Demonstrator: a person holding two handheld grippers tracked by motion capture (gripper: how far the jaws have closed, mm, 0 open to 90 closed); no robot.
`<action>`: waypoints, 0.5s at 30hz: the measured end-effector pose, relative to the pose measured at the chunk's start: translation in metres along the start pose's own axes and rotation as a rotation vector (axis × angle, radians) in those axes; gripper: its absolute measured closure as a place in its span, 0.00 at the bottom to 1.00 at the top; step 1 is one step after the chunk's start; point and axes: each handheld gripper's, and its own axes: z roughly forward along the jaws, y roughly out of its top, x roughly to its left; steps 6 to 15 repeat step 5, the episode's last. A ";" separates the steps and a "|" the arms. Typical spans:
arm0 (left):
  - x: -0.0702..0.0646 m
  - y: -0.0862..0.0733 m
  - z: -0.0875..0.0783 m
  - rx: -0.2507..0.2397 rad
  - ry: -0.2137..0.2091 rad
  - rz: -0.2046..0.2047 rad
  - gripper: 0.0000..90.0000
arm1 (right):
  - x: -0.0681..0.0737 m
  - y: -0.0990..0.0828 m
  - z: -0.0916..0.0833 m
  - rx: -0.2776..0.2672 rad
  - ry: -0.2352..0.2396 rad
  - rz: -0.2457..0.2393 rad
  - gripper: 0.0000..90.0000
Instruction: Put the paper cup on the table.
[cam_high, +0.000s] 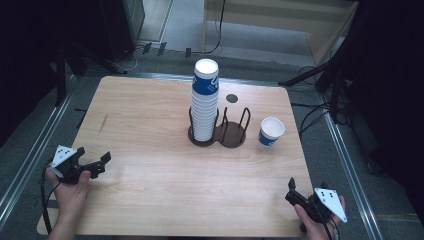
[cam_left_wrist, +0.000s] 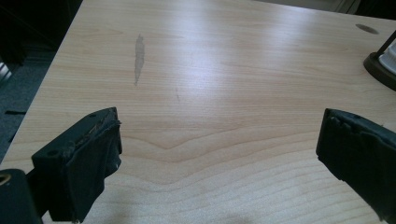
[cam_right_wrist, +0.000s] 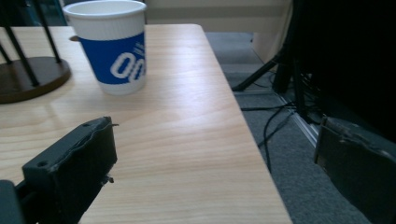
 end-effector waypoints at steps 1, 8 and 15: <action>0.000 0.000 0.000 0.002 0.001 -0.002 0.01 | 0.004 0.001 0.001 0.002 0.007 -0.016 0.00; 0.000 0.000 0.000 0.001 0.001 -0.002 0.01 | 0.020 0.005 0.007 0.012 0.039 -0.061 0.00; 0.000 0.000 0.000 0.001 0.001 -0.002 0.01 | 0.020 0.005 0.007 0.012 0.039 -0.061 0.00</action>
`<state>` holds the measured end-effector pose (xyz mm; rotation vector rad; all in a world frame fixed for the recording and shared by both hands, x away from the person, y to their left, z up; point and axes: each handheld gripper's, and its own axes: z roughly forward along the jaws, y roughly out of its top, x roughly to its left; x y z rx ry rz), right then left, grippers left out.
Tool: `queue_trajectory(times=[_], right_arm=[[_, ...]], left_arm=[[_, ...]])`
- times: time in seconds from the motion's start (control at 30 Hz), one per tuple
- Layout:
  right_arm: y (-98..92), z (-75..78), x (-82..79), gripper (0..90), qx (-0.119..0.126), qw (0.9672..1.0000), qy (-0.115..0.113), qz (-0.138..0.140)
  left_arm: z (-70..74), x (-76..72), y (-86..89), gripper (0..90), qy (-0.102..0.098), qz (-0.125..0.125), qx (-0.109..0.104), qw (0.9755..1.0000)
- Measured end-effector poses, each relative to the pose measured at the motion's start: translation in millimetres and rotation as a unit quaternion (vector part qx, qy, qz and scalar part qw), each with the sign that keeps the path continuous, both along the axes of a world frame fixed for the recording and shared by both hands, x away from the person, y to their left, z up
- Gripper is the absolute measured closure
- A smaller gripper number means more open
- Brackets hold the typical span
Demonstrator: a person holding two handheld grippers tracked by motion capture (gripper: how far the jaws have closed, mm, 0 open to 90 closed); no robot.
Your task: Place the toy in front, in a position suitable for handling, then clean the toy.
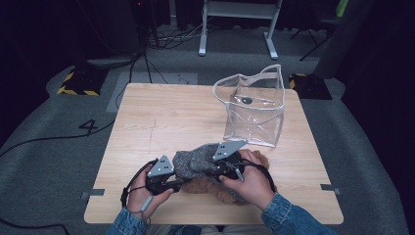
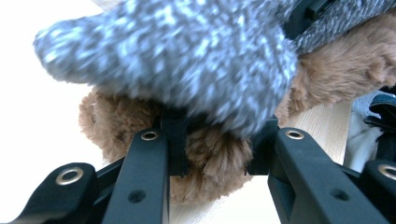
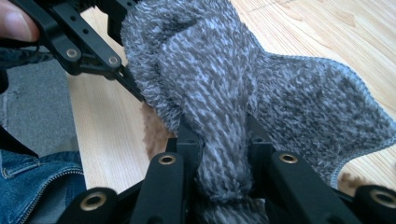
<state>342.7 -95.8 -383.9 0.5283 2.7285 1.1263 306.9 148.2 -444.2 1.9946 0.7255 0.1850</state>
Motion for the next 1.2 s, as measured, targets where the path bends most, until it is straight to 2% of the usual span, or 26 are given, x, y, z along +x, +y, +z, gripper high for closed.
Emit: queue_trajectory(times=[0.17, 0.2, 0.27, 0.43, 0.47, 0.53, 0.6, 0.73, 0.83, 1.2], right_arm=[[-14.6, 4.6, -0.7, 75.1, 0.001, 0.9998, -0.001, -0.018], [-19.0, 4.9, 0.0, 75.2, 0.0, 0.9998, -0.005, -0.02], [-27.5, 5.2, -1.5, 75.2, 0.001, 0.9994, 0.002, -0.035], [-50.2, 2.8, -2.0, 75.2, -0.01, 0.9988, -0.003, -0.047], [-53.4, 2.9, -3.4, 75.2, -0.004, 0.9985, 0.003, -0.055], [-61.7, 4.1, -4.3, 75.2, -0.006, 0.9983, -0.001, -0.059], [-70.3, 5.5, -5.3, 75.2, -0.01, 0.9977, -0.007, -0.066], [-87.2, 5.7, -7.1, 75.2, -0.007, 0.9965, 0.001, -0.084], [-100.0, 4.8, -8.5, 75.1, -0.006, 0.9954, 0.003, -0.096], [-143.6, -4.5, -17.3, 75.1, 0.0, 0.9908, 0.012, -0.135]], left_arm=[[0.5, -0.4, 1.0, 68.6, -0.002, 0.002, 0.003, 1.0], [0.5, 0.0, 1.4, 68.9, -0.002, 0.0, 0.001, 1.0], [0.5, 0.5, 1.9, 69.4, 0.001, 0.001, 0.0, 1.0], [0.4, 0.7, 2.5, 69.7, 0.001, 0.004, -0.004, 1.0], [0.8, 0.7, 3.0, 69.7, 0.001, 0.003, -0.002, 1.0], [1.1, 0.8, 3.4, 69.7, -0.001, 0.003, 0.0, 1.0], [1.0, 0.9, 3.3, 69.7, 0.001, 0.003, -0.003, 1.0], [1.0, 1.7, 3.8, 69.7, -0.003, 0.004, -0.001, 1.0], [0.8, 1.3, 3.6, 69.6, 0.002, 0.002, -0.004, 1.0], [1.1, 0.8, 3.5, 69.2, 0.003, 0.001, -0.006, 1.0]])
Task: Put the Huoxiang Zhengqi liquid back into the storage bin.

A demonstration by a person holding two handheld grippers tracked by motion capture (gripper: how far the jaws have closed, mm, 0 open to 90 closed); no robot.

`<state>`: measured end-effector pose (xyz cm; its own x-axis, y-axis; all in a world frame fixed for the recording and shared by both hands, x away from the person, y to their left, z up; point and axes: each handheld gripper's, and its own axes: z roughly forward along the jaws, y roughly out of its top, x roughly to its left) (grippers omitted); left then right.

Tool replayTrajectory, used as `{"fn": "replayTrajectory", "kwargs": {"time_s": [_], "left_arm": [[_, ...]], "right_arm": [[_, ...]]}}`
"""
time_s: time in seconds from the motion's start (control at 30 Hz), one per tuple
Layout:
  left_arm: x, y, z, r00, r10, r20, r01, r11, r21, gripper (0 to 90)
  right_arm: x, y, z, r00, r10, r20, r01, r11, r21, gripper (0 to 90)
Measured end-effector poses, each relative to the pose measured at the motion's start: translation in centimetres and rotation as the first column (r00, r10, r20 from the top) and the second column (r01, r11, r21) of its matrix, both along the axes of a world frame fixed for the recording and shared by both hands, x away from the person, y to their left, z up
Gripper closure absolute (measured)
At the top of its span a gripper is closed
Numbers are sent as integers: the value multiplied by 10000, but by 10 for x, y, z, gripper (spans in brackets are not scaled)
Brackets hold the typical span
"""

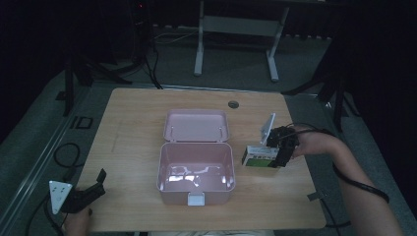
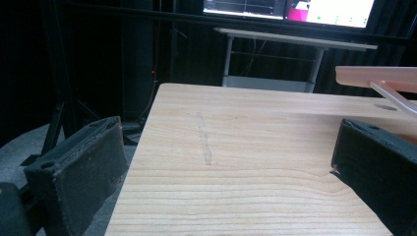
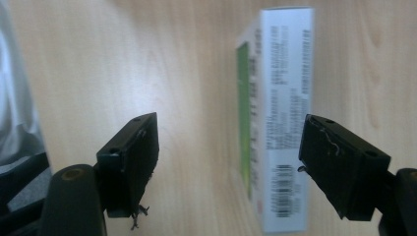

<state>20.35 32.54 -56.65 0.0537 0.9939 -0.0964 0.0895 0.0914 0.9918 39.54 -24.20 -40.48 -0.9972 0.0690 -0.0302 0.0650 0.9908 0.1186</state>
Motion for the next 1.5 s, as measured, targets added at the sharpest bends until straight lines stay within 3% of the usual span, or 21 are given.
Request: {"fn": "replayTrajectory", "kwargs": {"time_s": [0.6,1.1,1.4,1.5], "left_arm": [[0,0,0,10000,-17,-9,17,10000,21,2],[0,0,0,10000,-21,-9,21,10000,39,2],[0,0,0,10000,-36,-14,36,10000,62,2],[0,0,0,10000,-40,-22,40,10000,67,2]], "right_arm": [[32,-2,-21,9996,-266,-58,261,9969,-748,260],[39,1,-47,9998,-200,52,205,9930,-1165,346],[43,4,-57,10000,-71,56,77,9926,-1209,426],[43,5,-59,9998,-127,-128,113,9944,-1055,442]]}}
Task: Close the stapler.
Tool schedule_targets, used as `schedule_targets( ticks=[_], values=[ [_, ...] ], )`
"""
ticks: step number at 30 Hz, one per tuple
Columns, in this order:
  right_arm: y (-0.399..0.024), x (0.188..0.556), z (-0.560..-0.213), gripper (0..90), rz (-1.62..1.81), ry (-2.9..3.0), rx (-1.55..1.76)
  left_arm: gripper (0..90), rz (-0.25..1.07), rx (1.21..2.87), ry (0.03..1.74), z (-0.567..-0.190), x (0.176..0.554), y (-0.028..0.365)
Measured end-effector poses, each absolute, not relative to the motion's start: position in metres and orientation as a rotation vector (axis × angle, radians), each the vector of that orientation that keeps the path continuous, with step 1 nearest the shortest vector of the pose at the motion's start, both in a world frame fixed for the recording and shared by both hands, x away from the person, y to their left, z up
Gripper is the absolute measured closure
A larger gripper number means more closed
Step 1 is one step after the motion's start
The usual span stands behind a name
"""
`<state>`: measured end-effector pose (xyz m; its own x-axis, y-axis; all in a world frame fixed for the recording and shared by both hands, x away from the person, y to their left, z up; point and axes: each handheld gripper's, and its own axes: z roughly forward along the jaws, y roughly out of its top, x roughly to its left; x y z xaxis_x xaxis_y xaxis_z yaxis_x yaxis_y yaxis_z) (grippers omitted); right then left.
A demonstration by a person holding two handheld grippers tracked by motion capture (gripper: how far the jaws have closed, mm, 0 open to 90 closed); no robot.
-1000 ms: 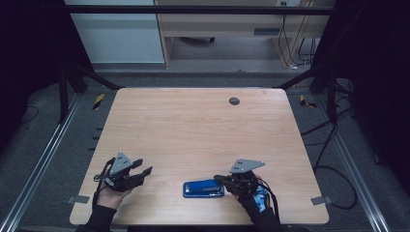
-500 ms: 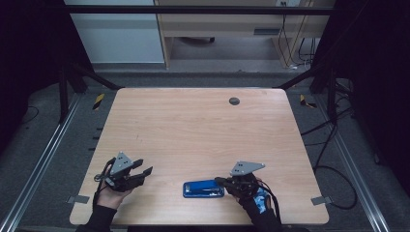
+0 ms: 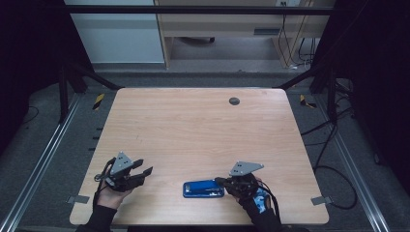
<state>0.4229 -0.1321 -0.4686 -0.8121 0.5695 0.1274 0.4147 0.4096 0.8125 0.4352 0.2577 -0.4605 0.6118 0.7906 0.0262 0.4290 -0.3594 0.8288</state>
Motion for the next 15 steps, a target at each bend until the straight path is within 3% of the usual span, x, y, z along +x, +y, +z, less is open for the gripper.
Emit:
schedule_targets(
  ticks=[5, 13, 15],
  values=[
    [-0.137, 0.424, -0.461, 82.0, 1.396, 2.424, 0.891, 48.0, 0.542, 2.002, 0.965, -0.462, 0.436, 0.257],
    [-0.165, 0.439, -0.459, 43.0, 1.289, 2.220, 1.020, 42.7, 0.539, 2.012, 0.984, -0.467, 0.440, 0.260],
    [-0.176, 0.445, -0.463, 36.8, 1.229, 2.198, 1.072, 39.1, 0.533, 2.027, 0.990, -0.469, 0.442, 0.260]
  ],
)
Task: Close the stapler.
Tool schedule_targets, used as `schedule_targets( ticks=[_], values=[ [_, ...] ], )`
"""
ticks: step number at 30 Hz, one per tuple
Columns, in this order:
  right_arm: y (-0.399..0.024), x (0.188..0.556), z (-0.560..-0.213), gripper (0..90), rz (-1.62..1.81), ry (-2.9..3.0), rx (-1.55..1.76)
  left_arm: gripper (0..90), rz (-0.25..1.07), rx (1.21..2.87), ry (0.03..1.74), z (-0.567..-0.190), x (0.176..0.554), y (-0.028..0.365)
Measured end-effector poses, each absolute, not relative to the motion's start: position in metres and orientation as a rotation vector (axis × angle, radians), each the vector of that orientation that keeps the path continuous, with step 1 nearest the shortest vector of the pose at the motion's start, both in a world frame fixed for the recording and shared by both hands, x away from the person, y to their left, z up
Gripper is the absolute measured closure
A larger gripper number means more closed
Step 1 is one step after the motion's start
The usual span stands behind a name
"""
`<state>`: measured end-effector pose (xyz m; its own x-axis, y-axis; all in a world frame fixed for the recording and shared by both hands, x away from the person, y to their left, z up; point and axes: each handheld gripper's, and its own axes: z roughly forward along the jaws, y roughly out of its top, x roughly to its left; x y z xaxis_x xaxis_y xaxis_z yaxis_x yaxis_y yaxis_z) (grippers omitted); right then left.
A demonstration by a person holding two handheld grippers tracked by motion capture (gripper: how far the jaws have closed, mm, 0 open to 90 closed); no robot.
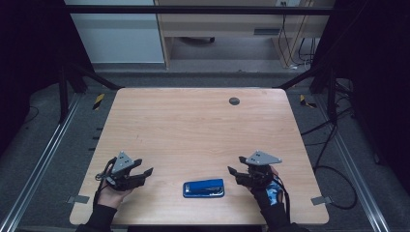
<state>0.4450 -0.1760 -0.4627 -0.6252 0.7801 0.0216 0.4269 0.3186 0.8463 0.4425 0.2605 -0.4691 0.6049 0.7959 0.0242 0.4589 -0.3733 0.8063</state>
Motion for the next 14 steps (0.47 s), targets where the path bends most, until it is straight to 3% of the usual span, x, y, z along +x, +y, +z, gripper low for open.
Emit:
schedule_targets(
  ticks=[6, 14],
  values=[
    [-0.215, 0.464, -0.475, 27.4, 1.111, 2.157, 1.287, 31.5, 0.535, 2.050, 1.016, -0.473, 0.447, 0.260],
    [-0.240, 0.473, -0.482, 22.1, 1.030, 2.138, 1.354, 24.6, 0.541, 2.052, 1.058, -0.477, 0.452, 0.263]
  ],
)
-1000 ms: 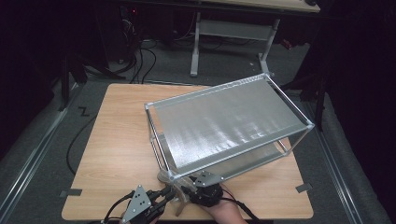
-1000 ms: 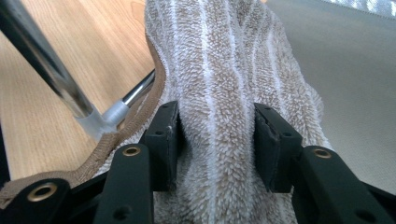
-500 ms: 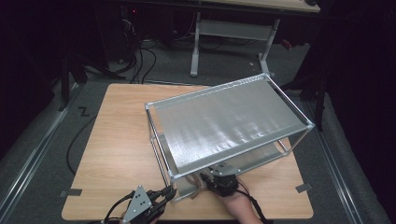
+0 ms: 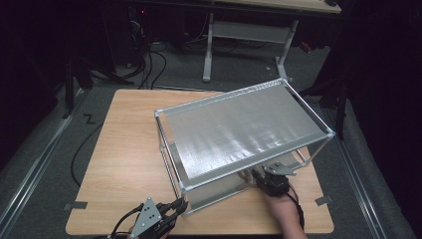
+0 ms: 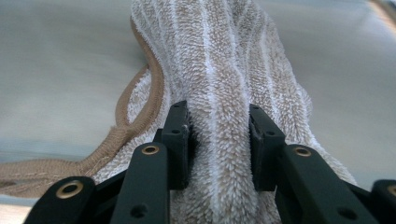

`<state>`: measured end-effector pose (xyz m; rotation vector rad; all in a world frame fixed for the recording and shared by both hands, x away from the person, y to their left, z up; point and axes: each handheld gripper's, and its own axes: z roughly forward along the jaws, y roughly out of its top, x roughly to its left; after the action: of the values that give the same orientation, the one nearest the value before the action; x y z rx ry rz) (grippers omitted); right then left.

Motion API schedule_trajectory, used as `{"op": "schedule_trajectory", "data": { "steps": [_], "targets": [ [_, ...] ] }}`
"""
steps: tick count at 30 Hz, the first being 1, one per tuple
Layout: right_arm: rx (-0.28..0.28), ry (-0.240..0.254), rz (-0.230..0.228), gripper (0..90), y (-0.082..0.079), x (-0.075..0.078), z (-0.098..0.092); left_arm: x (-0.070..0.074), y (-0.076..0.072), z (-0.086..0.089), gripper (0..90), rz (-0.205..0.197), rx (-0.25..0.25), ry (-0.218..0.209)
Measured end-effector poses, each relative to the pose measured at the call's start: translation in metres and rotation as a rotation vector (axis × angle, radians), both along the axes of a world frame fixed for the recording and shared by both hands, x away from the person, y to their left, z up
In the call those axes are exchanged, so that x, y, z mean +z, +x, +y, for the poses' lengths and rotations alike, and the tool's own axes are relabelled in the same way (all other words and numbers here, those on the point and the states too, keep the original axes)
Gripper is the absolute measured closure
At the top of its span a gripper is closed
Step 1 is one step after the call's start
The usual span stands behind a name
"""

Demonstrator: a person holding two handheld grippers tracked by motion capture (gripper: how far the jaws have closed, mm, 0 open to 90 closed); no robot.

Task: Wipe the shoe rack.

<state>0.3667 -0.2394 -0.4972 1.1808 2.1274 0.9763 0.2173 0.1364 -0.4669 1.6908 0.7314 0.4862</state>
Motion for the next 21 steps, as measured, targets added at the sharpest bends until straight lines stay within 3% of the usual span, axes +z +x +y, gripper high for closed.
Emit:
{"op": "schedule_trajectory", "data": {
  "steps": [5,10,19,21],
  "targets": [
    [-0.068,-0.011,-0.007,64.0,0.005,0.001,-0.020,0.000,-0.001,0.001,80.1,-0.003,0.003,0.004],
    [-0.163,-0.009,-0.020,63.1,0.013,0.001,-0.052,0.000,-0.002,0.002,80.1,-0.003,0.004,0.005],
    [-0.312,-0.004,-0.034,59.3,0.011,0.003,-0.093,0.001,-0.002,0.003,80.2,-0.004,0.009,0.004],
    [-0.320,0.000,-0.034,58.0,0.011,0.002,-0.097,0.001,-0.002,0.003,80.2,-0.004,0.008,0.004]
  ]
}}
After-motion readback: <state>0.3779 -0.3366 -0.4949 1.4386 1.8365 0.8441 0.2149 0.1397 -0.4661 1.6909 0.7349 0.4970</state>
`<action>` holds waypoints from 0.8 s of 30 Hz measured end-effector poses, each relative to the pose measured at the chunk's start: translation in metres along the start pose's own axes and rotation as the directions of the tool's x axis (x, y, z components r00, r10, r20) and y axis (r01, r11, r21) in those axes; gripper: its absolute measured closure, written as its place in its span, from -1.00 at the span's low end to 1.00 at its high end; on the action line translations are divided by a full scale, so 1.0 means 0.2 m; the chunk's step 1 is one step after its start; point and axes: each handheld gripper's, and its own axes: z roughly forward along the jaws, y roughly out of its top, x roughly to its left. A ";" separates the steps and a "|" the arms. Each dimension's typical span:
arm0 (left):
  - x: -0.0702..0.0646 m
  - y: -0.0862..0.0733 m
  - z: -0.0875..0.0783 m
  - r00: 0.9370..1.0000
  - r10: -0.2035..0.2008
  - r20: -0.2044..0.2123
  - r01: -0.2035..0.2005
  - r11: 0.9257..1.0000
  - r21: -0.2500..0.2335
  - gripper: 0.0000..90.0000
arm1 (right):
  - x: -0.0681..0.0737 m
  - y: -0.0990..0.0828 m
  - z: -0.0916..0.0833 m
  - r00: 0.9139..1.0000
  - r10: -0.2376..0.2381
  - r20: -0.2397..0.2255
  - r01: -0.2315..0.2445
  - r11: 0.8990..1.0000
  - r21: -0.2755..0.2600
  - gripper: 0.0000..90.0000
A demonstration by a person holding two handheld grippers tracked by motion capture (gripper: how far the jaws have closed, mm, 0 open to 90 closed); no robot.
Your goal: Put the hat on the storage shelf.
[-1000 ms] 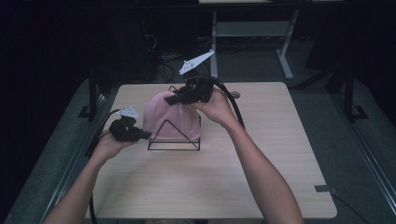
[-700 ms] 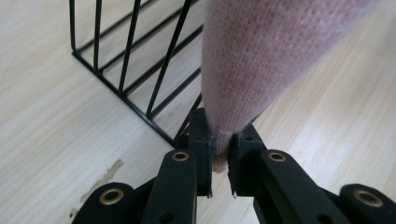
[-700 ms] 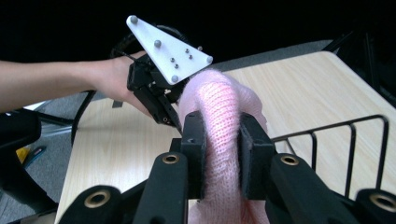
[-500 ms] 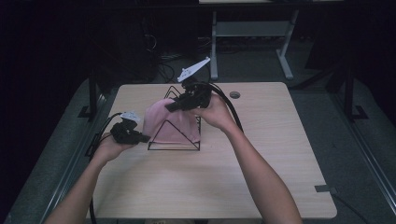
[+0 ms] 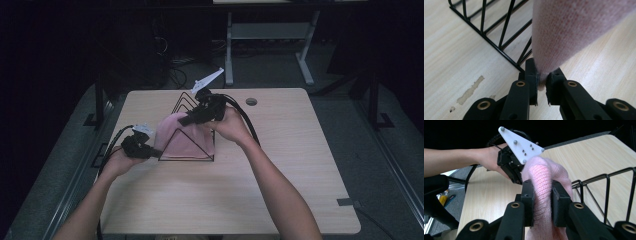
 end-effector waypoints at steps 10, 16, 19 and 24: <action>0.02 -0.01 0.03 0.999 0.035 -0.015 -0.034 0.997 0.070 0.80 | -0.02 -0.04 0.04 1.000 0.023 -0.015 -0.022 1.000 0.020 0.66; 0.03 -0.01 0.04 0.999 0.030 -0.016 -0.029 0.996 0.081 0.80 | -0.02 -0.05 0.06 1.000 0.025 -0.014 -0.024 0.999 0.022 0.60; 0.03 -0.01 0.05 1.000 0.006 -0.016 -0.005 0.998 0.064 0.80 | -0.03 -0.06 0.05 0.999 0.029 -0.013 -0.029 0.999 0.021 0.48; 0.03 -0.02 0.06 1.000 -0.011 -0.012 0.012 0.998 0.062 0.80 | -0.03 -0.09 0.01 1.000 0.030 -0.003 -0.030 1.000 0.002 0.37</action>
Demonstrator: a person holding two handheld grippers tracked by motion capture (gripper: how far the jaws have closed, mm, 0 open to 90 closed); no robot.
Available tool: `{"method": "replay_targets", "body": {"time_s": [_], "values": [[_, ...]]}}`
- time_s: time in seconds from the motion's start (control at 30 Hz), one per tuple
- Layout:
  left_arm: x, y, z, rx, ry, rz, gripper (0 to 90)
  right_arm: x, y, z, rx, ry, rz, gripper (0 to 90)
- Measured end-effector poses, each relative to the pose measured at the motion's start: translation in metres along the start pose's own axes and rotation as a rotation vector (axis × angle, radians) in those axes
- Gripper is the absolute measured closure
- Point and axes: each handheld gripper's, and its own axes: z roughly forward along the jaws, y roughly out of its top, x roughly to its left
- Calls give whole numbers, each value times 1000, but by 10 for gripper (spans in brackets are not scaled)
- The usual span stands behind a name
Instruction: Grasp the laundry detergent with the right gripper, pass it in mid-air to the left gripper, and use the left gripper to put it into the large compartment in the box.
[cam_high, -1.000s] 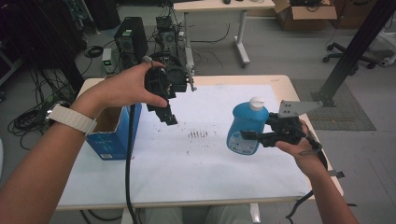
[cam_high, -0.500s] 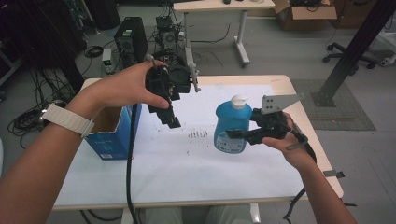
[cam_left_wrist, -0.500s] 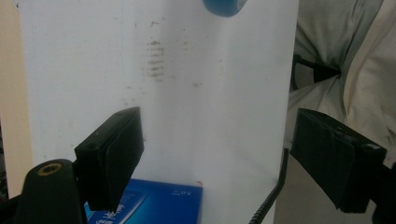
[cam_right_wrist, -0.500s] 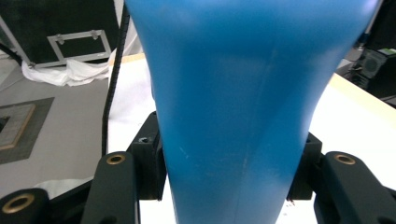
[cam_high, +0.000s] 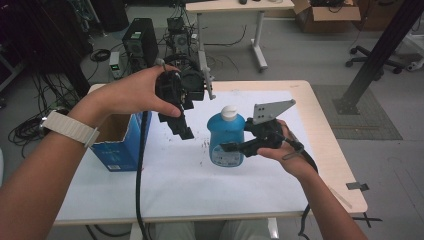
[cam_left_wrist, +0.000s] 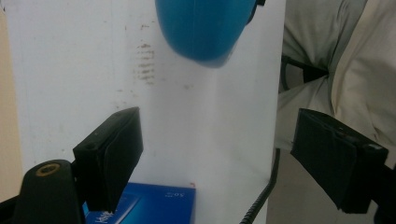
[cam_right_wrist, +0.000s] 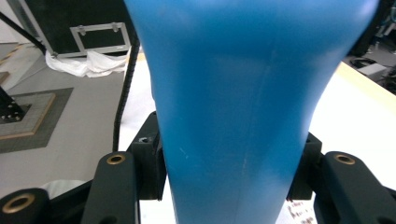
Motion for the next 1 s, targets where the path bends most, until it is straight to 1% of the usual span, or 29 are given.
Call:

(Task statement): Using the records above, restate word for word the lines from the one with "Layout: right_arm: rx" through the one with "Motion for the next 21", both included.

(Answer for this exercise):
Layout: right_arm: rx (-0.28..0.28), ry (-0.240..0.254), rz (-0.230..0.228), gripper (0..90), y (-0.082..0.079), x (-0.075..0.078), z (-0.098..0.092); left_arm: x (-0.070..0.074), y (-0.076..0.072), z (-0.086..0.089), gripper (0..90), rz (-0.205..0.197), rx (-0.25..0.25), ry (-0.218..0.209)
Measured end-effector poses, each relative to the pose measured at the call's start: translation in metres and rotation as a rotation vector (axis × angle, radians), both along the axes of a world frame fixed for the recording and shared by both hands, x away from the person, y to their left, z up
In the call those axes are exchanged, so that x, y, z mean +z, +x, +y, for the poses' lengths and rotations alike, and the tool's own axes are relabelled in the same way (all other words and numbers here, those on the point and the states too, keep the original axes)
Gripper is the absolute measured closure
At the top of its span a gripper is closed
Step 1 is one step after the call's start
The usual span stands behind a name
"""

Demonstrator: a person holding two handheld grippers tracked by motion capture (gripper: how far the jaws have closed, mm, 0 open to 90 closed); no robot.

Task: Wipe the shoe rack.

<state>0.3667 -0.2394 -0.4972 1.1808 2.1274 0.9763 0.2173 0.1364 -0.4669 1.6908 0.7314 0.4862</state>
Motion for the next 21 steps, as measured, targets added at the sharpest bends until straight lines stay within 3% of the usual span, axes +z +x +y, gripper high for closed.

No other output belongs with this exercise.